I have on previous occasions said, that I prefer Film Noir as a period, even more as a narrative field, than a subgenre. And zedz post made me want to elaborate on this.
It doesn't matter who identifies a "genre", what matters is that it is identified and is functional within its narrative limits.
Any genre is a collection of narrative elements and conventions by which a group of films can be identified, classified and recognized. They work, not because those who use them use them, but because the audience respond to them. It always has been the audience and always will be the audience who by their response approve of a technique or genre.
A genre is a living organisme, partly because the audience change, partly because society changes, but mainly because narrative elements aren't absolutes. And here is where the director is important, as a simple repetition of genre conventions rather fast will turn into cliche, and only the director who understands the rules of the genre, will be able to bend them, expand them and thereby participate in the development of the genre.
It is very true that the filmmakers who made "Film Noir" before it was identified as such, wasn't aware of they made it. I believe it was Robert Mitchum who said, "Hell, we just called them B-pictures".
They were making detective stories, gangster films, crime dramas. It was an attitude towards the world, a cynicism, it was a tone in the dialogue, a mood. It was an attack on male masculinity (which even during the post-war Film Noir period was present i films not associated with noir, like "Rebel without a cause"). It was a whole bunch of things put together, things which after noir was identified as "Film Noir" didn't change, but continued to develop and eventually died out.
From that perspective, it makes no sense to approach Film Noir as a subgenre, but it makes sense to approch it as a period within the bounderies of a group of subgenres (detective, gangster and so on).
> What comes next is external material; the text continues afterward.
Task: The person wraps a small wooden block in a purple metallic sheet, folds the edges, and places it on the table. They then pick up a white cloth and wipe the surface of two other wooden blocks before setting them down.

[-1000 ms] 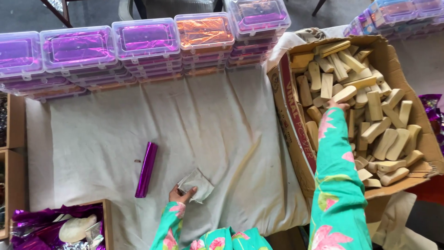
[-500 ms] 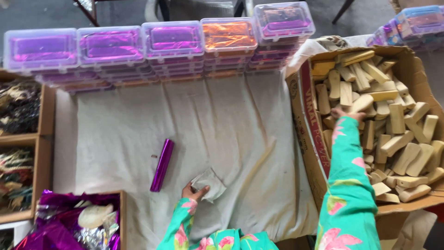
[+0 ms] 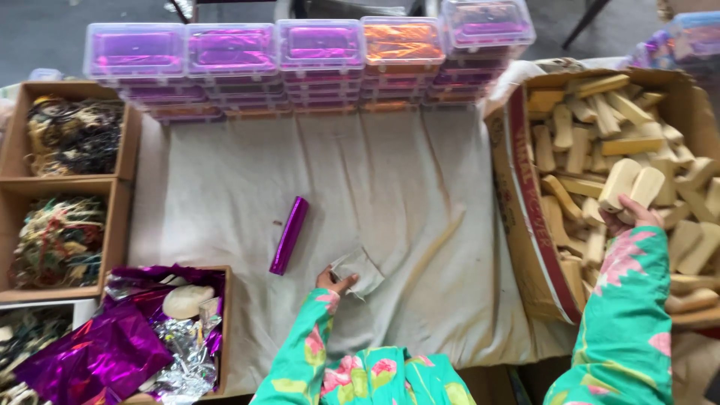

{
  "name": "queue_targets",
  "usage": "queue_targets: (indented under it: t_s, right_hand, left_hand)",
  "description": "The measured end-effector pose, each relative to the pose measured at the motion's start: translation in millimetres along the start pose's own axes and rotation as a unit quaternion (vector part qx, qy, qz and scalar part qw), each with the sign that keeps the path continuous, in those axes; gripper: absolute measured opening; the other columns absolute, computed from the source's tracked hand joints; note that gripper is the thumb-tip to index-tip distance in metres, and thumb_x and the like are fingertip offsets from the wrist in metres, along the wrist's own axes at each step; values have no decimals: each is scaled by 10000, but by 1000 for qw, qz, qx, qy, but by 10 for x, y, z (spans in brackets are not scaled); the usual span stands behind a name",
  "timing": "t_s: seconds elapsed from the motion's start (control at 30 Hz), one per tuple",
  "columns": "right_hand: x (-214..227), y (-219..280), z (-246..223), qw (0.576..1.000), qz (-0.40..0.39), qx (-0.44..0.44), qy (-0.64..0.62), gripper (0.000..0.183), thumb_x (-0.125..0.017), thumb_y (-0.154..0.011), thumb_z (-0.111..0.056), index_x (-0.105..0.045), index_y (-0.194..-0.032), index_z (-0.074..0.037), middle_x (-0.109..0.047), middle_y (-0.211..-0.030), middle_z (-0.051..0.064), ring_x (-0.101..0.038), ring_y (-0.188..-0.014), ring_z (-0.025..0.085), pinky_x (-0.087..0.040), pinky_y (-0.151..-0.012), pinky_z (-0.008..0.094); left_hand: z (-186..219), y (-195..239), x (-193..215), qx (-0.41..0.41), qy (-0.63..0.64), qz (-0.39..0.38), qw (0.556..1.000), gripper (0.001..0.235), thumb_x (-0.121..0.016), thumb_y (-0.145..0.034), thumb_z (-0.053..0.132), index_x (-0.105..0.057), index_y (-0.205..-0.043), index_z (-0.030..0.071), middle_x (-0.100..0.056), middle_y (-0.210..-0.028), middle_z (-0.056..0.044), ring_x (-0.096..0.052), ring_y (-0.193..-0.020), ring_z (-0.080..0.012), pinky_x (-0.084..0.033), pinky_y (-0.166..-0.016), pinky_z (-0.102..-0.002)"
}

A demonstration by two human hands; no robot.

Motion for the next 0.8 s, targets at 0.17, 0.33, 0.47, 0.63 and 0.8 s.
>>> queue_targets:
  t_s: [0.17, 0.33, 0.47, 0.63, 0.8]
  right_hand:
    - [289, 548, -168, 936, -38, 193, 293, 629, -821, -854, -151, -533, -1403, -45, -624, -1275, 125, -656, -1101, 262, -587, -860, 407]
    - [854, 596, 271, 855, -126, 81, 497, 672, -761, -885, -363, -588, -1476, -93, -687, -1216, 102, -656, -1097, 200, -501, -934, 332]
    - [1013, 759, -188, 818, 66, 237, 520, 635, -784, -991, -402, -586, -1509, -93, -606, -1370, 171, -625, -1147, 315, -508, -1008, 443]
    - [919, 1127, -569, 678, 133, 163, 704, 654, -774, -919, -328, -570, -1495, -96, -492, -1534, 248, -483, -1366, 439, -383, -1106, 619]
    - [721, 1048, -83, 497, -66, 140, 854, 689, -631, -928, -345, -372, -1557, -234, -318, -1623, 219, -425, -1404, 421, -319, -1120, 632]
  left_hand:
    - [-101, -70, 6, -15, 8, -10, 1000, 628, -917, -714, 187, -654, -1251, -5, -769, -1040, -118, -735, -907, -211, -596, -814, -347]
    - [-78, -40, 33, -10, -1, -5, 1000, 640, -920, -704, 192, -649, -1253, 8, -762, -1026, -110, -725, -878, -204, -590, -783, -345]
    - [-108, -46, 98, 6, -38, 6, 999, 628, -927, -716, 199, -661, -1244, -14, -752, -999, -133, -699, -836, -218, -570, -744, -361]
    - [-188, -97, 81, 24, -77, 32, 996, 605, -924, -732, 202, -677, -1231, -33, -739, -951, -151, -666, -773, -221, -542, -678, -362]
    - [93, 43, 33, 1, -22, 20, 1000, 613, -925, -691, 227, -668, -1197, -8, -756, -938, -81, -690, -764, -160, -551, -668, -301]
Point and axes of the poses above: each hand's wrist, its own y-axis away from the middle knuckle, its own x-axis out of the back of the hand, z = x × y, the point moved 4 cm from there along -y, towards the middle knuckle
Within genre, periods are very important. For instance musicals. There are the early sound period, the classic period, the modern period and the contemporary period. What limits each period is limited by its own rules, narrative fields and so on. One narrative element which seperates the classic from the modern is the use of "singing". In the classic, the story would come to a halt when a song appeared, while the modern musical would incorperate the song in the narrative and use it to elaborate on situation or character. Now take a film like "The Mask" and the Cuban Pete sequence. The song does not elaborate on anything, it brings the narrative to a halt, so it must be a neo-classic musical element. No one would say this. One would say, that the film incorperated a so and so musical number in a so and so way, perhaps noting on homage and allusion.
So why is it, that the mere presence of a single element from Film Noir suddenly overrules everything and makes it a neo-noir?
When a filmmaker is paying homage in this way I think it's fair enough to define their work as neo-noir
No its not. I strongly disagree. Homage is to pay respect, its about showing where one is coming from and what brought one here. Its acknowledgement. Its transtextual, as it puts one text in relation to another.
For instance, Jim McBride paid homage to the Nouvelle Vague with "Breathless", but would you ever think of calling it neo-nouvelle vague? But many are calling "Klute" a neo-noir simply because of Fonda's femme-fatale like character. As far I am concerned, the only true homage to film noir is "Body Heat".